- _EXERCISE DETAILS_
Which lines run from the one containing "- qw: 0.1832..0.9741" to the end of the entries below? Reproduce them exactly, both ends included.

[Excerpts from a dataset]
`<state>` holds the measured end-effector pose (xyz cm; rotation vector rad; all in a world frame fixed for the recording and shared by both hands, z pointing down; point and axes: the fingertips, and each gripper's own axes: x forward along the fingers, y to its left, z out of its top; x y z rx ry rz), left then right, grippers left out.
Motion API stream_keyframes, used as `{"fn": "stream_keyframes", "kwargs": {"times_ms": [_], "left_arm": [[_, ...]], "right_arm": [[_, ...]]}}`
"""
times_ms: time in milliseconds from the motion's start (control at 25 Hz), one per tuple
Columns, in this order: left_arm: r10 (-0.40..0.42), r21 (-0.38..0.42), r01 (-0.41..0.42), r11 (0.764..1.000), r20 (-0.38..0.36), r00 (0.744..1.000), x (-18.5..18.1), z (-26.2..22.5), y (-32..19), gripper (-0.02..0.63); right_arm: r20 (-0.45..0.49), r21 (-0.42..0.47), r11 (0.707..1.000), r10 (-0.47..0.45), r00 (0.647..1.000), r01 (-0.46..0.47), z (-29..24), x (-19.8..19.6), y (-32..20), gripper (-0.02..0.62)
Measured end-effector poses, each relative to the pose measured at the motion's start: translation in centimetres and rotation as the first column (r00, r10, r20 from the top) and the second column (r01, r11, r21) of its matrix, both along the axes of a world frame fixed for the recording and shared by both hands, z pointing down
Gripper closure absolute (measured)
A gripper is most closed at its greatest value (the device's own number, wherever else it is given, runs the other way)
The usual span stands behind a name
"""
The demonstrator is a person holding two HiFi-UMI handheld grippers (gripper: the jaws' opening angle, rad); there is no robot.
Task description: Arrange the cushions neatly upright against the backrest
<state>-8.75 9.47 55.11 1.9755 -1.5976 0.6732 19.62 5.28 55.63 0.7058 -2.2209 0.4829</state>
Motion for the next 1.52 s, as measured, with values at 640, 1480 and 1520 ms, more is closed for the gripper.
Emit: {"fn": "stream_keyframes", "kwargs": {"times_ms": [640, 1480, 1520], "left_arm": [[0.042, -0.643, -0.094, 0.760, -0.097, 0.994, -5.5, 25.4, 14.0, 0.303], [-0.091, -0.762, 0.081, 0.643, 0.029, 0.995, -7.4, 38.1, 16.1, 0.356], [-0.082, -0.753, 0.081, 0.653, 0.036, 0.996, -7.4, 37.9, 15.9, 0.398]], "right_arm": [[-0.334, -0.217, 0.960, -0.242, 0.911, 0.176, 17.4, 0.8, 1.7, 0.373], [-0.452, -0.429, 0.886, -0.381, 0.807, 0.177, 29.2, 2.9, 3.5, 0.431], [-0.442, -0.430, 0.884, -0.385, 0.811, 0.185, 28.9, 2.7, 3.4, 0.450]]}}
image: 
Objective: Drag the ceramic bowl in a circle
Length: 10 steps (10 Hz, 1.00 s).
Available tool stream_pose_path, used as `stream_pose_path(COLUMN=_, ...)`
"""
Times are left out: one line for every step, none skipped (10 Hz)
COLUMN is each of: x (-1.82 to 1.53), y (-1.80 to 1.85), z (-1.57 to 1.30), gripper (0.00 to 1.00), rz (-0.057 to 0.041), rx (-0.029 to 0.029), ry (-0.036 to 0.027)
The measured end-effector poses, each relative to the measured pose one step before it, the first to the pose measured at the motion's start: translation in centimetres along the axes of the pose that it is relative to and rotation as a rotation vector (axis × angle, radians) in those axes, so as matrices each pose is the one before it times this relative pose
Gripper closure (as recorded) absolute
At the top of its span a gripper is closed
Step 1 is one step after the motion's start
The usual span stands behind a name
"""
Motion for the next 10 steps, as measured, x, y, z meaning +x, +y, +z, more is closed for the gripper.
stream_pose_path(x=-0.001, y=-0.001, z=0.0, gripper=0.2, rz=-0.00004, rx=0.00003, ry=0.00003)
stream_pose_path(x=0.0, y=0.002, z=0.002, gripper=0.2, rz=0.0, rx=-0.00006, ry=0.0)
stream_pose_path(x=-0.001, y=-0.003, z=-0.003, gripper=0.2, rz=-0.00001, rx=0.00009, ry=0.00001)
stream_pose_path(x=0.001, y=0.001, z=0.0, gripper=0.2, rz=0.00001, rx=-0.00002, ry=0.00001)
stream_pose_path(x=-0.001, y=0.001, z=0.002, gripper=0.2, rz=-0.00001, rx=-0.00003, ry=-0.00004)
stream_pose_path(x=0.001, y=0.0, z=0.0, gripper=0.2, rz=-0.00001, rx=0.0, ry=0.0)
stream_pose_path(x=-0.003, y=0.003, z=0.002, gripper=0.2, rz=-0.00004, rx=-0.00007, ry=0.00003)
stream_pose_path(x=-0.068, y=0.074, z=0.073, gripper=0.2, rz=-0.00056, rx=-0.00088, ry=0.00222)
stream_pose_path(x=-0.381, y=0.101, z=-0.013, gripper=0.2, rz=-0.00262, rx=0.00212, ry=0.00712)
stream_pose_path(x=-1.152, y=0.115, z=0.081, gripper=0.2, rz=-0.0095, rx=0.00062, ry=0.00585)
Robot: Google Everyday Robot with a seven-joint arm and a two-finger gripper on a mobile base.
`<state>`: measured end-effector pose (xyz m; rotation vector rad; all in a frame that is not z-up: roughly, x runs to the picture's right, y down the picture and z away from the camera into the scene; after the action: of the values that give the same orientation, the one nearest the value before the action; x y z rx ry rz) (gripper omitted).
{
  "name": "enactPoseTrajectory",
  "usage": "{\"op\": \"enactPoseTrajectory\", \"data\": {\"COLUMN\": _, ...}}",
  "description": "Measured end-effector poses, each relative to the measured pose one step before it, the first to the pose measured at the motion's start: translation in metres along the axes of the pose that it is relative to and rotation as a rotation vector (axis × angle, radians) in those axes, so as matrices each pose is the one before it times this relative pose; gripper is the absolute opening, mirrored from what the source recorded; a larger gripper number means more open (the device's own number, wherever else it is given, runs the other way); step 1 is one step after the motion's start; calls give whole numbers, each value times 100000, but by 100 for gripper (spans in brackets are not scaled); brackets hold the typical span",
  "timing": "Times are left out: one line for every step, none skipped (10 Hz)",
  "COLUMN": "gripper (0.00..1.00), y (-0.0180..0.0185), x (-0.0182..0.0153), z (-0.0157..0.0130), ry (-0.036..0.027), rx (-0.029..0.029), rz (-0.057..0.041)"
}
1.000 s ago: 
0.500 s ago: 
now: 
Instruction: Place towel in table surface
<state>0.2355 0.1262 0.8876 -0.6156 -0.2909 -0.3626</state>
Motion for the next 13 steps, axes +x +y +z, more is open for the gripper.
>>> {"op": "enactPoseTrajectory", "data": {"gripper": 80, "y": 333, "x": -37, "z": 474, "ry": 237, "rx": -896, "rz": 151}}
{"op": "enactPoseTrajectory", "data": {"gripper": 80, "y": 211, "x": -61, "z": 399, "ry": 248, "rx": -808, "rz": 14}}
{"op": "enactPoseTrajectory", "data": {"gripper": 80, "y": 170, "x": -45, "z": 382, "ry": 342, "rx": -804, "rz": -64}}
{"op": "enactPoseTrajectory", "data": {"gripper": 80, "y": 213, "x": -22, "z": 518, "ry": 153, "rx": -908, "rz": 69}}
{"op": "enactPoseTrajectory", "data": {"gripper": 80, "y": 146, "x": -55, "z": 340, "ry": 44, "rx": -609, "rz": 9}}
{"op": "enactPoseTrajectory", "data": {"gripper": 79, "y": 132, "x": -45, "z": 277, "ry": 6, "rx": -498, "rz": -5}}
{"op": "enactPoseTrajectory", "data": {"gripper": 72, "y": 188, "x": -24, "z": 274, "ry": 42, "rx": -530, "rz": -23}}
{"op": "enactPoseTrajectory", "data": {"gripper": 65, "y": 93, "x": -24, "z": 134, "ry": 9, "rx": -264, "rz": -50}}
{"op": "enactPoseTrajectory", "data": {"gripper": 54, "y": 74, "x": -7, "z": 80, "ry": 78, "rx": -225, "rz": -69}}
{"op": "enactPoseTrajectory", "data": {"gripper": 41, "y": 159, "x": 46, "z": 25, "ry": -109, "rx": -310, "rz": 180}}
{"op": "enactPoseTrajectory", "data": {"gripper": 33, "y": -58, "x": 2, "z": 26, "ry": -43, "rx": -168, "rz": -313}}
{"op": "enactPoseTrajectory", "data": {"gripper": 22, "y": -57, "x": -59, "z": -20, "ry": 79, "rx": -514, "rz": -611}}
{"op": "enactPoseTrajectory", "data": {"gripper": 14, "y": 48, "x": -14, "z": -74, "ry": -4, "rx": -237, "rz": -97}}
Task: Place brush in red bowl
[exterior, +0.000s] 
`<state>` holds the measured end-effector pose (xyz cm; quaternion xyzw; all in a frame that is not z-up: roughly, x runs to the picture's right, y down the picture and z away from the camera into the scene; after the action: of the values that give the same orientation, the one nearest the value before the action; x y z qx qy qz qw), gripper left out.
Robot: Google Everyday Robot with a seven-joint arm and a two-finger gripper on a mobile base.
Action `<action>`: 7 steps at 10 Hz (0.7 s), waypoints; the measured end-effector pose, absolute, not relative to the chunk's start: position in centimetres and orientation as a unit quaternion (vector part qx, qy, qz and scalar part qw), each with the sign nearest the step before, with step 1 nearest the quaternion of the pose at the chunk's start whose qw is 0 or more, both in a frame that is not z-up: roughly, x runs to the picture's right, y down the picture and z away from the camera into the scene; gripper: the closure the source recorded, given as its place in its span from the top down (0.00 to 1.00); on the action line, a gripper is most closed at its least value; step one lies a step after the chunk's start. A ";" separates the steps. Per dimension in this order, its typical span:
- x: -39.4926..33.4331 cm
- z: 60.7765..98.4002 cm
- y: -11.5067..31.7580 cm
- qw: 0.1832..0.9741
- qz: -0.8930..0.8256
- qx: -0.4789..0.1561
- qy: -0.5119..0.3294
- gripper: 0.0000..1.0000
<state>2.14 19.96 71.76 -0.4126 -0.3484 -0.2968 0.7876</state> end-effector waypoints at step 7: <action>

- _TASK RESPONSE_
- qw: 0.1832..0.9741
- qz: -0.8930..0.8256
- qx: -0.4789..0.1561
- qy: -0.5119..0.3294
- gripper: 0.0000..1.0000
<state>2.14 19.96 71.76 -0.4126 -0.3484 -0.2968 0.7876</state> end-effector waypoints at step 7: <action>

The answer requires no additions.